--- Supplied material Enclosed Below ---

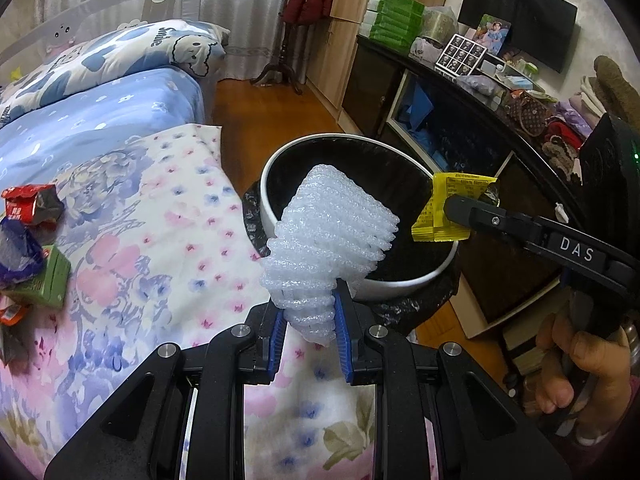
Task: Collect trash
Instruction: 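Carry white foam net and yellow packet over the trash bin, then open both tools to drop foam net and yellow packet into the bin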
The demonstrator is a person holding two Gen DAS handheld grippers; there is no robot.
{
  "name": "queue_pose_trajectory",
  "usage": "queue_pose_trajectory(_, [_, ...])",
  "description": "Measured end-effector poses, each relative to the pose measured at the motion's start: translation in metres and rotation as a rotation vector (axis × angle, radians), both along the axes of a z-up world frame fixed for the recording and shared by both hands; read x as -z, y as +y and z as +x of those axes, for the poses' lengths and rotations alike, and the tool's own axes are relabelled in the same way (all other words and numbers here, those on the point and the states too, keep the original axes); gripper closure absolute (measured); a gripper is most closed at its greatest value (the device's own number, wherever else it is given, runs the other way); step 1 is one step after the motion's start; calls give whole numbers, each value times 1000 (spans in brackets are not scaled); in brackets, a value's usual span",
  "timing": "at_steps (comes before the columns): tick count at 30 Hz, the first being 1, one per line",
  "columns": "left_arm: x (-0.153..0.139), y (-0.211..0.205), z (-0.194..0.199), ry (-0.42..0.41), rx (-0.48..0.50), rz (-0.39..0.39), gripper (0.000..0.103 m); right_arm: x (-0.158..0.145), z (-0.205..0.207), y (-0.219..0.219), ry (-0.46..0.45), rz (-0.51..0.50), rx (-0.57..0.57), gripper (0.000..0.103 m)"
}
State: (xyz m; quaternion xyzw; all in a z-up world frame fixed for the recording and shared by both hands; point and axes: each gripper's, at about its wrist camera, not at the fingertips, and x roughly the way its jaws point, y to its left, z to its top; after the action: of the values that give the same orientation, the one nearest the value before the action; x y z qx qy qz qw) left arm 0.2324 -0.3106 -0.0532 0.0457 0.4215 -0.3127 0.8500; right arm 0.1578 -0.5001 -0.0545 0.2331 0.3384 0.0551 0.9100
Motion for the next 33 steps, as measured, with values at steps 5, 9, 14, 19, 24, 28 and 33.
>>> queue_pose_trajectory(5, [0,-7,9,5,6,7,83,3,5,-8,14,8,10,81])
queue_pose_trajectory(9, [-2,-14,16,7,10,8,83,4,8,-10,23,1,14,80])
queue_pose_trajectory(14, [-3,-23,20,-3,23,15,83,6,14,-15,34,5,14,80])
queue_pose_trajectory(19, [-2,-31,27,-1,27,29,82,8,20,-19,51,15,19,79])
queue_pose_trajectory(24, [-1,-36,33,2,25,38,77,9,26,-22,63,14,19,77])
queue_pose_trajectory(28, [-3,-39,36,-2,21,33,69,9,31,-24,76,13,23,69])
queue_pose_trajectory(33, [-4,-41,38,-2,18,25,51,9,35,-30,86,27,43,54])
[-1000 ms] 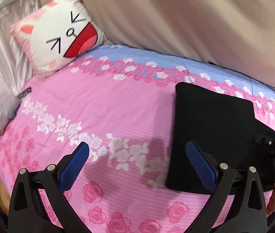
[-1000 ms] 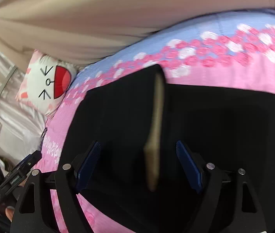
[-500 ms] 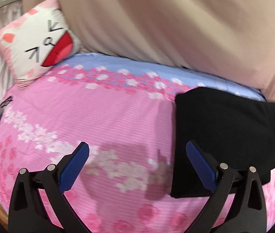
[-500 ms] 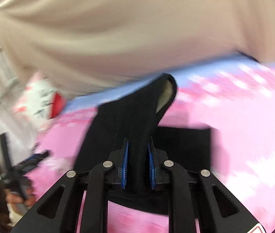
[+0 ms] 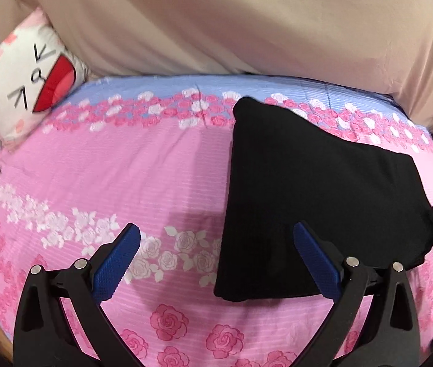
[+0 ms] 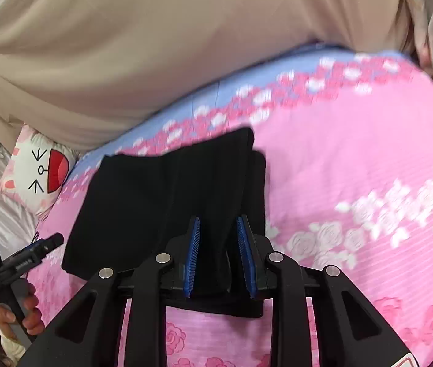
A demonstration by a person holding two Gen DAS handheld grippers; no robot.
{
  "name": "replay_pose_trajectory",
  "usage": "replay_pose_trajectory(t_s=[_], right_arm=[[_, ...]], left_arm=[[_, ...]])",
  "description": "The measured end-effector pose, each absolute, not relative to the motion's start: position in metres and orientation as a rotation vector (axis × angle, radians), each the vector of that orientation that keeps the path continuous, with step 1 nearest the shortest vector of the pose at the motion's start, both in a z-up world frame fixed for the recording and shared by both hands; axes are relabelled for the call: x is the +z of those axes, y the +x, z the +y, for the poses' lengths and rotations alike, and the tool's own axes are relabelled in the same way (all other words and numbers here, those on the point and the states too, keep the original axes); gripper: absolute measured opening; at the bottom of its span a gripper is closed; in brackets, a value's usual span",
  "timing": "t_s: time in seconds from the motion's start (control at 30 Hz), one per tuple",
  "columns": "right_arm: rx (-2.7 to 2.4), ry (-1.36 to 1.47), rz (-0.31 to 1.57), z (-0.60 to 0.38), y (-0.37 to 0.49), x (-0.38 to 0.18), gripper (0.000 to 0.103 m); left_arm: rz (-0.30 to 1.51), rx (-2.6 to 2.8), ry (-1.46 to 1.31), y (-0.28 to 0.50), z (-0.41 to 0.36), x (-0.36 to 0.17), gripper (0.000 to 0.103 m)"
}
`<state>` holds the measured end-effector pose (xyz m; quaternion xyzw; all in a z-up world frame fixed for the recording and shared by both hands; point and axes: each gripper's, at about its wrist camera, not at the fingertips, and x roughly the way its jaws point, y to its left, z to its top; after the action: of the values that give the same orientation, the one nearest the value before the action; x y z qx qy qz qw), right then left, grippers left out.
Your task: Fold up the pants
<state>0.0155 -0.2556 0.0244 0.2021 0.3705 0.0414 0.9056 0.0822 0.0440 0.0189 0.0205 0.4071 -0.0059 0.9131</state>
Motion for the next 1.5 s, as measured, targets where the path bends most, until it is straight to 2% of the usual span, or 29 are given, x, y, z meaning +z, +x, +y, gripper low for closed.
replay_pose_trajectory(t_s=[0.13, 0.23, 0.27, 0.3, 0.33, 0.37, 0.43, 0.5, 0.53, 0.57, 0.63, 0.8, 0.9, 1.03, 1.27, 1.43, 1.5], right_arm=[[0.155, 0.291, 0.765, -0.219, 0.038, 0.047, 0.026], [0.209, 0.183, 0.832, -0.186, 0.081, 0.035, 0.024], [0.201, 0.165, 0.854, -0.185, 0.093, 0.027, 0.019], [0.169, 0.145, 0.883, -0.188, 0.108, 0.015, 0.019], [0.127, 0.136, 0.913, -0.195, 0.121, 0.004, 0.012], [0.099, 0.178, 0.943, -0.210, 0.133, -0.008, 0.000], [0.139, 0.355, 0.934, -0.232, 0.131, -0.006, 0.000], [0.080, 0.342, 0.859, -0.239, 0.106, 0.012, 0.009], [0.047, 0.320, 0.832, -0.241, 0.093, 0.018, 0.021], [0.034, 0.321, 0.812, -0.245, 0.076, 0.021, 0.038], [0.014, 0.357, 0.810, -0.257, 0.043, 0.015, 0.047], [0.002, 0.365, 0.806, -0.264, -0.016, -0.004, 0.048], [0.009, 0.260, 0.846, -0.241, -0.030, -0.014, 0.056], [0.032, 0.198, 0.886, -0.230, -0.034, -0.030, 0.056], [-0.008, 0.175, 0.903, -0.224, -0.007, -0.040, 0.056], [0.004, 0.269, 0.893, -0.230, 0.004, -0.042, 0.057], [0.001, 0.290, 0.890, -0.232, 0.011, -0.042, 0.054]], left_arm=[[0.805, -0.025, 0.121, 0.082, 0.018, 0.022, 0.098], [0.814, -0.062, 0.150, 0.084, 0.000, 0.019, 0.098], [0.812, -0.068, 0.160, 0.084, -0.003, 0.018, 0.098], [0.808, -0.068, 0.179, 0.083, -0.007, 0.017, 0.098], [0.807, -0.062, 0.198, 0.083, -0.009, 0.015, 0.098], [0.811, -0.052, 0.221, 0.083, -0.009, 0.013, 0.098], [0.813, -0.038, 0.233, 0.083, -0.003, 0.012, 0.098], [0.817, -0.022, 0.215, 0.084, 0.011, 0.013, 0.098], [0.827, -0.021, 0.194, 0.086, 0.019, 0.013, 0.098], [0.838, -0.033, 0.160, 0.087, 0.029, 0.013, 0.098], [0.865, -0.073, 0.089, 0.088, 0.043, 0.011, 0.098], [0.971, -0.174, -0.155, 0.096, 0.076, -0.014, 0.098], [0.974, -0.208, -0.214, 0.090, 0.078, -0.015, 0.098], [0.948, -0.234, -0.114, 0.067, 0.066, -0.013, 0.098], [0.990, -0.174, 0.167, 0.053, 0.038, -0.041, 0.098], [0.929, -0.147, 0.098, 0.075, 0.048, -0.039, 0.098], [0.936, -0.169, 0.071, 0.091, 0.049, -0.043, 0.098]])
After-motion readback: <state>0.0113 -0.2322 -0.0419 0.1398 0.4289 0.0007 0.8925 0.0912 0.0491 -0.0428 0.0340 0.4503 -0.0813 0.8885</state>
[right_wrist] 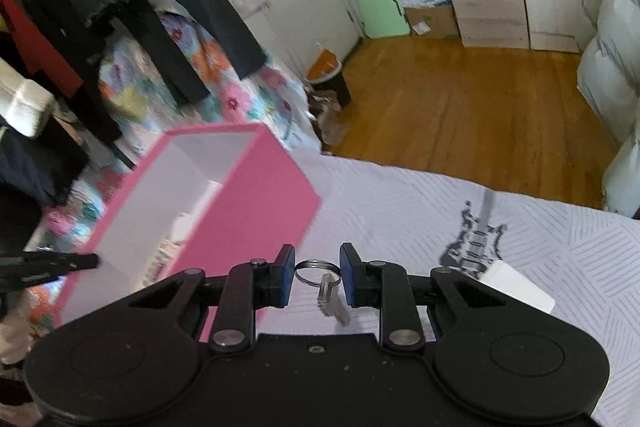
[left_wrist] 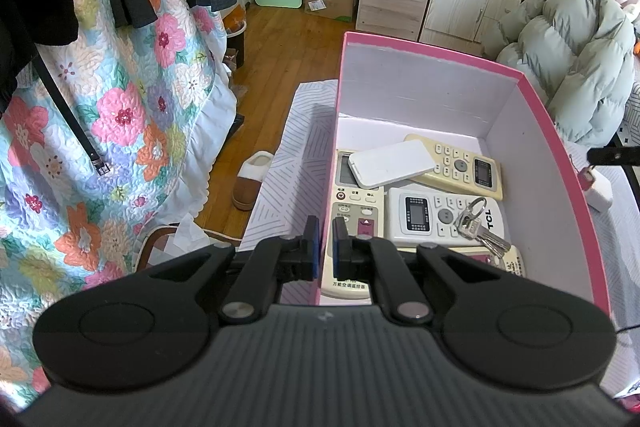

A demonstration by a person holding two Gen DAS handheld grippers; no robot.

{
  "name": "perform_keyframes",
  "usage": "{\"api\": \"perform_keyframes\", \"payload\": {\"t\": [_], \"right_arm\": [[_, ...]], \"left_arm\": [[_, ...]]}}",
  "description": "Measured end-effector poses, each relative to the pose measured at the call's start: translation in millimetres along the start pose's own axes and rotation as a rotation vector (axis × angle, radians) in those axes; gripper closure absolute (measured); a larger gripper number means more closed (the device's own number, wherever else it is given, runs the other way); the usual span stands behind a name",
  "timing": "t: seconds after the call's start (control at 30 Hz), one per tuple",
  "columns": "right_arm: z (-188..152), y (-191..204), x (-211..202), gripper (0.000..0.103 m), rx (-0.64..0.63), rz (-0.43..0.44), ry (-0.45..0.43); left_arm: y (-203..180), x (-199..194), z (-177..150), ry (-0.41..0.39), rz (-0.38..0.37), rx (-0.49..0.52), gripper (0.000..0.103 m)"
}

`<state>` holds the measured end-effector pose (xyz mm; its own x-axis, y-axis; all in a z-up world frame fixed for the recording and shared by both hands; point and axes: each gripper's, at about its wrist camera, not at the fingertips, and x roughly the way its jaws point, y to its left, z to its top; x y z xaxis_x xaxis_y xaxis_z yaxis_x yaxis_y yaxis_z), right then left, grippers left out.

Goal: Organize rigid objects
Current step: 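Carry the key ring with the right gripper into the box and release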

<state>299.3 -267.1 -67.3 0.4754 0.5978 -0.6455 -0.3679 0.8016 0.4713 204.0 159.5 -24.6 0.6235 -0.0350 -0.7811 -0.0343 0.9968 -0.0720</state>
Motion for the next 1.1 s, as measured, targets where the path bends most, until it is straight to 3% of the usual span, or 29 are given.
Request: {"api": "perform_keyframes", "payload": {"t": [0.2, 0.4, 0.63, 0.77, 1.1], "right_arm": [[15, 43, -24, 0.075, -0.085, 0.035, -0.07], [26, 100, -40, 0.075, -0.133, 0.164, -0.121], [27, 151, 5, 0.075, -0.138, 0.319, 0.003], [15, 166, 39, 0.075, -0.079, 0.409, 0.075], [12, 170, 108, 0.074, -0.002, 0.371, 0.174]], "left_arm": [[1, 0, 0, 0.001, -0.004, -0.017, 0.098], [1, -1, 0, -0.002, -0.002, -0.004, 0.098], [2, -1, -1, -0.004, -0.007, -0.004, 0.098], [2, -1, -1, -0.004, -0.009, -0.003, 0.098], [0, -1, -2, -0.01, -0.011, 0.015, 0.098]]}}
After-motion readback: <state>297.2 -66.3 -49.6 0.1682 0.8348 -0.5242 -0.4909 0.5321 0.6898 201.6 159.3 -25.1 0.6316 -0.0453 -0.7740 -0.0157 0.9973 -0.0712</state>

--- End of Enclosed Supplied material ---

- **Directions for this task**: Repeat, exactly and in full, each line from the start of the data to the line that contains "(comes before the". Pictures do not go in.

- **Output**:
Task: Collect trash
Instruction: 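Carry white foam net and yellow packet over the trash bin, then open both tools to drop foam net and yellow packet into the bin
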The demonstrator is a person holding two Gen DAS handheld grippers; there is no robot.
{
  "name": "queue_pose_trajectory",
  "usage": "queue_pose_trajectory(_, [_, ...])",
  "description": "Measured end-effector poses, each relative to the pose measured at the motion's start: translation in metres and rotation as a rotation vector (axis × angle, radians), both along the axes of a z-up world frame fixed for the recording and shared by both hands; read x as -z, y as +y and z as +x of those axes, for the poses' lengths and rotations alike, and the tool's own axes are relabelled in the same way (all other words and numbers here, those on the point and the states too, keep the original axes); gripper closure absolute (measured); a gripper is most closed at its greatest value (the device's own number, wherever else it is given, runs the other way); step 1 is one step after the motion's start; calls give whole numbers, each value times 1000 (spans in brackets are not scaled); in brackets, a value's usual span",
  "timing": "at_steps (comes before the columns): tick count at 30 Hz, the first being 1, one per line",

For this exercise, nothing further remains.